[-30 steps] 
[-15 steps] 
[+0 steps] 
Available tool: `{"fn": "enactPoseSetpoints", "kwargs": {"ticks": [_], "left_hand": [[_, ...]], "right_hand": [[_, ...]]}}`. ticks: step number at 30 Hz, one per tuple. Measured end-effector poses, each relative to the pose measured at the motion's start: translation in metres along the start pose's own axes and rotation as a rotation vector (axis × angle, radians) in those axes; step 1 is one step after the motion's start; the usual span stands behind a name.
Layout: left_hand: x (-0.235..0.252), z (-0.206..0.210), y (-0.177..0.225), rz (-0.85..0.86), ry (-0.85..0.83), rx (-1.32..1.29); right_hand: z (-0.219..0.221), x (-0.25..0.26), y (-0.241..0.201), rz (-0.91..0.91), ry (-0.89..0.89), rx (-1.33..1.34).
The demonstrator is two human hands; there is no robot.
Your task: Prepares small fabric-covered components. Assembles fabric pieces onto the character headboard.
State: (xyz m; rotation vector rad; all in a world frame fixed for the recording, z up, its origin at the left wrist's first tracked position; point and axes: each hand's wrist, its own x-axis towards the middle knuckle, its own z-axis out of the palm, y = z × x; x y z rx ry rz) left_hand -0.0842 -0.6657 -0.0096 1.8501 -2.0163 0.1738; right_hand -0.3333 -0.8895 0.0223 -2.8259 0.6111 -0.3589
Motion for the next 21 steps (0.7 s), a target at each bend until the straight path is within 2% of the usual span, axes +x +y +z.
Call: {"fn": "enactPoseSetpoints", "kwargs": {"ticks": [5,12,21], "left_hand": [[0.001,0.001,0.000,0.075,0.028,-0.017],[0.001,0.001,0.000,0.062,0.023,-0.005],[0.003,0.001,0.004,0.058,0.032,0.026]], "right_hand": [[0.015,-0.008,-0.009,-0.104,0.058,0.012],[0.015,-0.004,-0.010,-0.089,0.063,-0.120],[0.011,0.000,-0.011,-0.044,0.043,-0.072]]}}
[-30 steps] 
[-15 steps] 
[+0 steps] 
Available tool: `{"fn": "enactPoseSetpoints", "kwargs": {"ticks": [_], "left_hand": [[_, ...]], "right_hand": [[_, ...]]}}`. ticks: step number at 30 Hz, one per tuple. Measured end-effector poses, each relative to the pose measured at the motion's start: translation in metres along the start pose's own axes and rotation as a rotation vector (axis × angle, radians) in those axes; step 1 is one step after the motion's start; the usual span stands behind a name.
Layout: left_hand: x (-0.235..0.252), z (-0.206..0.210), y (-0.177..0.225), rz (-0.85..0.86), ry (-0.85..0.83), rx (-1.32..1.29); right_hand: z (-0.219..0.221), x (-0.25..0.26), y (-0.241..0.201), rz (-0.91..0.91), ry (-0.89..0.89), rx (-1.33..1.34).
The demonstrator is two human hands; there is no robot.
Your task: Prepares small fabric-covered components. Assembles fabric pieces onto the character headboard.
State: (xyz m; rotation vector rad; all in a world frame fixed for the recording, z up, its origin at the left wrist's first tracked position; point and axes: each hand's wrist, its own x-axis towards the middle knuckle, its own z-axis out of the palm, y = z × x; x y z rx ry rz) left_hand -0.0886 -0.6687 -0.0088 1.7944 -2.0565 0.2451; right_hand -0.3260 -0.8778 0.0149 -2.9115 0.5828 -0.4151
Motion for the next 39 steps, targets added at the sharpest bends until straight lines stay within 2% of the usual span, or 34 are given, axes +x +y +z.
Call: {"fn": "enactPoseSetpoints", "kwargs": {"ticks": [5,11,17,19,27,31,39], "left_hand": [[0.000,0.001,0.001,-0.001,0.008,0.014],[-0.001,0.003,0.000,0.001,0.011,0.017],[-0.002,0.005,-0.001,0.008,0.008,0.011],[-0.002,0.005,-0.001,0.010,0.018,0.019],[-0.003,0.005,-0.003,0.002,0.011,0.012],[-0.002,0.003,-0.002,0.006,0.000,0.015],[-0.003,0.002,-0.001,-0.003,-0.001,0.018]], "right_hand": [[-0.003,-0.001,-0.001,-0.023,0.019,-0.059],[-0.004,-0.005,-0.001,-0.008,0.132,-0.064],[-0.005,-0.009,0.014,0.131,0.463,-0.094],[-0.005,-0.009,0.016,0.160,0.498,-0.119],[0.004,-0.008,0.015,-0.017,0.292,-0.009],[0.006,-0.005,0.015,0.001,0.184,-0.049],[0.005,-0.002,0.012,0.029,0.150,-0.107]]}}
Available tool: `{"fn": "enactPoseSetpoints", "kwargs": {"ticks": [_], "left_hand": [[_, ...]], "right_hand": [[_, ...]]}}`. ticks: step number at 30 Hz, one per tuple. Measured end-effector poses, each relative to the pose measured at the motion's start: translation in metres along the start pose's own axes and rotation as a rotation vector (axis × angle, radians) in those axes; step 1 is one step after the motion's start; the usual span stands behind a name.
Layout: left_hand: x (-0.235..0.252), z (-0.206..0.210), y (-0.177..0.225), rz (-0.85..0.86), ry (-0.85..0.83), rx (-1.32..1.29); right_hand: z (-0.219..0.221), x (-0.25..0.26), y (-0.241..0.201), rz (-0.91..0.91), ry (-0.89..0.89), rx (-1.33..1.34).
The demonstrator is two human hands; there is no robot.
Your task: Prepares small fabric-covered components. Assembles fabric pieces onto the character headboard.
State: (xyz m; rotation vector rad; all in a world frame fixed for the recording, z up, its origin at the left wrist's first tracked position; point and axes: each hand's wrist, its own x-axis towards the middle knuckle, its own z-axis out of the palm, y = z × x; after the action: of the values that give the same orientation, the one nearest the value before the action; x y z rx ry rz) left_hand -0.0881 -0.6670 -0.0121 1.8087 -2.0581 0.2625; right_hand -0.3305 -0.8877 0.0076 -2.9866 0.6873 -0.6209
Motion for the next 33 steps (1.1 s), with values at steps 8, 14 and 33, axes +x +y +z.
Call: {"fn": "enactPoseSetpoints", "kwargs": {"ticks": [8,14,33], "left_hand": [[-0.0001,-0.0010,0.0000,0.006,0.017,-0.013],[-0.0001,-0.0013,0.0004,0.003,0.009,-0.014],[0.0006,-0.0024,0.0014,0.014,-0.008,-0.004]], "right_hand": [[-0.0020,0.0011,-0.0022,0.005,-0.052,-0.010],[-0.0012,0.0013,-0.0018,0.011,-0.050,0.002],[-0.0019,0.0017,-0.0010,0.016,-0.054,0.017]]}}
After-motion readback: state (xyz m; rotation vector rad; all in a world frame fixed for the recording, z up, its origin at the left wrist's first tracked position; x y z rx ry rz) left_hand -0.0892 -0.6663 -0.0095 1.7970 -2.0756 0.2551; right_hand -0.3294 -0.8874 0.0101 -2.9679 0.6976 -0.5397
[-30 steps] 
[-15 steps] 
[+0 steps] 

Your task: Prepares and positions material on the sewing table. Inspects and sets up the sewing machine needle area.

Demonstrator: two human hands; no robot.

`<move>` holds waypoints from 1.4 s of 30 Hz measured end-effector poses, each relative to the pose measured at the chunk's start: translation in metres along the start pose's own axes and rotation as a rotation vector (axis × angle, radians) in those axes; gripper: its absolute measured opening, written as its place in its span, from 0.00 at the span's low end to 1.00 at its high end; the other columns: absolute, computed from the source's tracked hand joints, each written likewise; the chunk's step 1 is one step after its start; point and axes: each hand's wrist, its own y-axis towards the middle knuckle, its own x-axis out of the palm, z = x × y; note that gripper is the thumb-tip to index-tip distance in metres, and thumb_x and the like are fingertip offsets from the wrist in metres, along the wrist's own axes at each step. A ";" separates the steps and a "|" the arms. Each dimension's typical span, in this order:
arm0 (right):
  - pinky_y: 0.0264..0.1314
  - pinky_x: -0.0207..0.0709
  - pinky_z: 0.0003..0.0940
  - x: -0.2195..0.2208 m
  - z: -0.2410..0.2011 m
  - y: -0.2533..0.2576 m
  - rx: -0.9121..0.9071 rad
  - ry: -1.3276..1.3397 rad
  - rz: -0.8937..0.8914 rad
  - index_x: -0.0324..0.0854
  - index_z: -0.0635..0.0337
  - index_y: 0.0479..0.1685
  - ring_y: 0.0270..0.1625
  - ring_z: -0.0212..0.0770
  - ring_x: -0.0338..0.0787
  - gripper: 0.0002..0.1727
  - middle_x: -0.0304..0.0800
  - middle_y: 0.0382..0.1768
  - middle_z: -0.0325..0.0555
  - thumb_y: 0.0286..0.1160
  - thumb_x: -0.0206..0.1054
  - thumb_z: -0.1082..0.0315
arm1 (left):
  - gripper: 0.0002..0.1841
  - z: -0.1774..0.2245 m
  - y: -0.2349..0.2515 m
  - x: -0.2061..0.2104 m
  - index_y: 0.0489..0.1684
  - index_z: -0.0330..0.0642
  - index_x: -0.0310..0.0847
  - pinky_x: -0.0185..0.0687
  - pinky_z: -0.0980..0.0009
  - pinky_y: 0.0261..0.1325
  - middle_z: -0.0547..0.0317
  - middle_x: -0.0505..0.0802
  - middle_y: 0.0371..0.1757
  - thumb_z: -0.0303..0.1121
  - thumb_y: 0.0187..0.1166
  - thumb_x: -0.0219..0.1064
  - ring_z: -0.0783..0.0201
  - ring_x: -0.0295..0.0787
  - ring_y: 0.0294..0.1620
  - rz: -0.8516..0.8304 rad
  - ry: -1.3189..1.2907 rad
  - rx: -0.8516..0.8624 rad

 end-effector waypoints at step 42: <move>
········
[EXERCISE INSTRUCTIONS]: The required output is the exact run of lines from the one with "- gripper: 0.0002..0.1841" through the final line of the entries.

[SOLVED EXERCISE]:
  - gripper: 0.0002..0.1841
  - z: -0.1774..0.2245 m
  - y: -0.2349..0.2515 m
  - x: -0.2061..0.2104 m
  - index_y: 0.0489..0.1684
  - index_z: -0.0330..0.0642
  - index_x: -0.0310..0.0847
  - pinky_x: -0.0185..0.0687
  - pinky_z: -0.0980..0.0009
  - pinky_y: 0.0261..0.1325
  - middle_z: -0.0547..0.0317
  - middle_x: -0.0505..0.0802
  - middle_y: 0.0371..0.1757
  - thumb_z: -0.0303..0.1121
  - thumb_y: 0.0187..0.1166
  - thumb_x: -0.0219..0.1064
  - ring_z: -0.0783..0.0201
  - ring_x: -0.0295..0.0787
  - ring_y: 0.0294..0.1620
  - rz: -0.8516..0.8304 rad
  - ry: -1.3189..1.2907 rad
  - rx: -0.8516..0.8624 rad

 end-effector waypoints at step 42: <move>

For this exercise, nothing further remains to be done.